Return from the Plaza

La Cieca is back in her beloved Sunnyside late this evening, even though the Metropolitan Opera opening night began at 6:30. By her watch, the performance of Madama Butterfly ran not quite four hours including intermissions and curtain call. Oddly, though, the evening didn't seem unnaturally long -- maybe because La Cieca enjoyed a disco nap prior to the performance, or maybe because her seat for this opening night was in the plaza, watching on the big screen video, or, as we have come to call it, the Plazatron.

First things first: quite unlike most free events in New York, and on the Upper West Side in particular, the crowd was mostly very well mannered, attentive and appreciative. The weather, La Cieca must say, was simply superb, with just the hint of a cool autumnal breeze. The much-ballyhooed Red Carpet was somewhat underwhelming, hidden as it was over near Damrosch Park. La Cieca did catch a glimpse of Jude Law in the flesh, looking very dapper in black tie, and on the Plazatron, she noticed our own Dawn Fatale looking very boyish indeed against a backdrop of social xrays.

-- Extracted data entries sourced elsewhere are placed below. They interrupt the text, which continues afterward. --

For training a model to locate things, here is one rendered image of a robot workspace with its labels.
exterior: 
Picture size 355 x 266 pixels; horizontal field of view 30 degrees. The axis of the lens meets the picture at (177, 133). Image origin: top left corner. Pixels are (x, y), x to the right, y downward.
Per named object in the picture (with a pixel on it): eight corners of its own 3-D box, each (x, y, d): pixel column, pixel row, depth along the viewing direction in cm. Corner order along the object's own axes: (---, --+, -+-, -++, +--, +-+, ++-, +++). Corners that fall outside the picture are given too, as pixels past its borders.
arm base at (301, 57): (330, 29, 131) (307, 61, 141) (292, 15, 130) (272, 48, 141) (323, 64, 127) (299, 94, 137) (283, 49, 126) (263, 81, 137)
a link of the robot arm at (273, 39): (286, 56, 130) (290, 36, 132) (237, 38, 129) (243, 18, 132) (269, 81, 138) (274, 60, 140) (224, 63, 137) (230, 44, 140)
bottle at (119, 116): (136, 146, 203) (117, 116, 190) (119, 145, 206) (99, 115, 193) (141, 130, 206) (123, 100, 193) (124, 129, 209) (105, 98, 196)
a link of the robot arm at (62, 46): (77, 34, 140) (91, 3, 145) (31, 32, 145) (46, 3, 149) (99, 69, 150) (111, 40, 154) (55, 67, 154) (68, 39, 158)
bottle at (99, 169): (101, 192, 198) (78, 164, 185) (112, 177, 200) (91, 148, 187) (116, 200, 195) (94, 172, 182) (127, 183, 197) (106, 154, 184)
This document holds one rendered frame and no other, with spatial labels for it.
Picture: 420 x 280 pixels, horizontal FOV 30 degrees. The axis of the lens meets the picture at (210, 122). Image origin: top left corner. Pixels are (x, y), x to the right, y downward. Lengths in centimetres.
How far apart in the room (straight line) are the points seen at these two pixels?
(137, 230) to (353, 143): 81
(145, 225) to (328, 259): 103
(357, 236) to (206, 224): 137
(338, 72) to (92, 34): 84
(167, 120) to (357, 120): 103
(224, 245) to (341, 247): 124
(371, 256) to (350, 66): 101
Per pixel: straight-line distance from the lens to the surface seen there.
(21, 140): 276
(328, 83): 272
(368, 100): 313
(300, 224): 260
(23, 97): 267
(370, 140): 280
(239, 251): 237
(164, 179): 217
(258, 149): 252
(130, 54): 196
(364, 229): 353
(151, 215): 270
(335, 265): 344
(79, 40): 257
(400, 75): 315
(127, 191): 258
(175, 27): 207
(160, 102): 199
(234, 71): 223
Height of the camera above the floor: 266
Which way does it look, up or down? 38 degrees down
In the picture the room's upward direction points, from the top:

About the performance proper La Cieca can't really say anything because our own JJ will review a later performance, but she will note that the Plaza crowd was treated to an intermission feature showing director Anthony Minghella and the cast in rehearsal. Minghella talks too much, La Cieca thinks, and in the video one could sense that Marcello Giordani and Dwayne Croft were getting a bit impatient with all the chitchat. Speaking of which, Giordani looks great these days, slim and dashing in his Navy whites, and Croft has evolved into a very sexy daddy type -- particularly since this production makes no effort to disguise his mostly-bald pate. You know how La Cieca goes for the tete de peau look!

As La Cieca was preparing her podcast this evening she was listening to the second Met Radio broadcast on Sirius, a 1971 Rigoletto, and she sees the ante has been upped: she'll have to redouble her efforts to bring you the best in Unnatural Acts of Opera.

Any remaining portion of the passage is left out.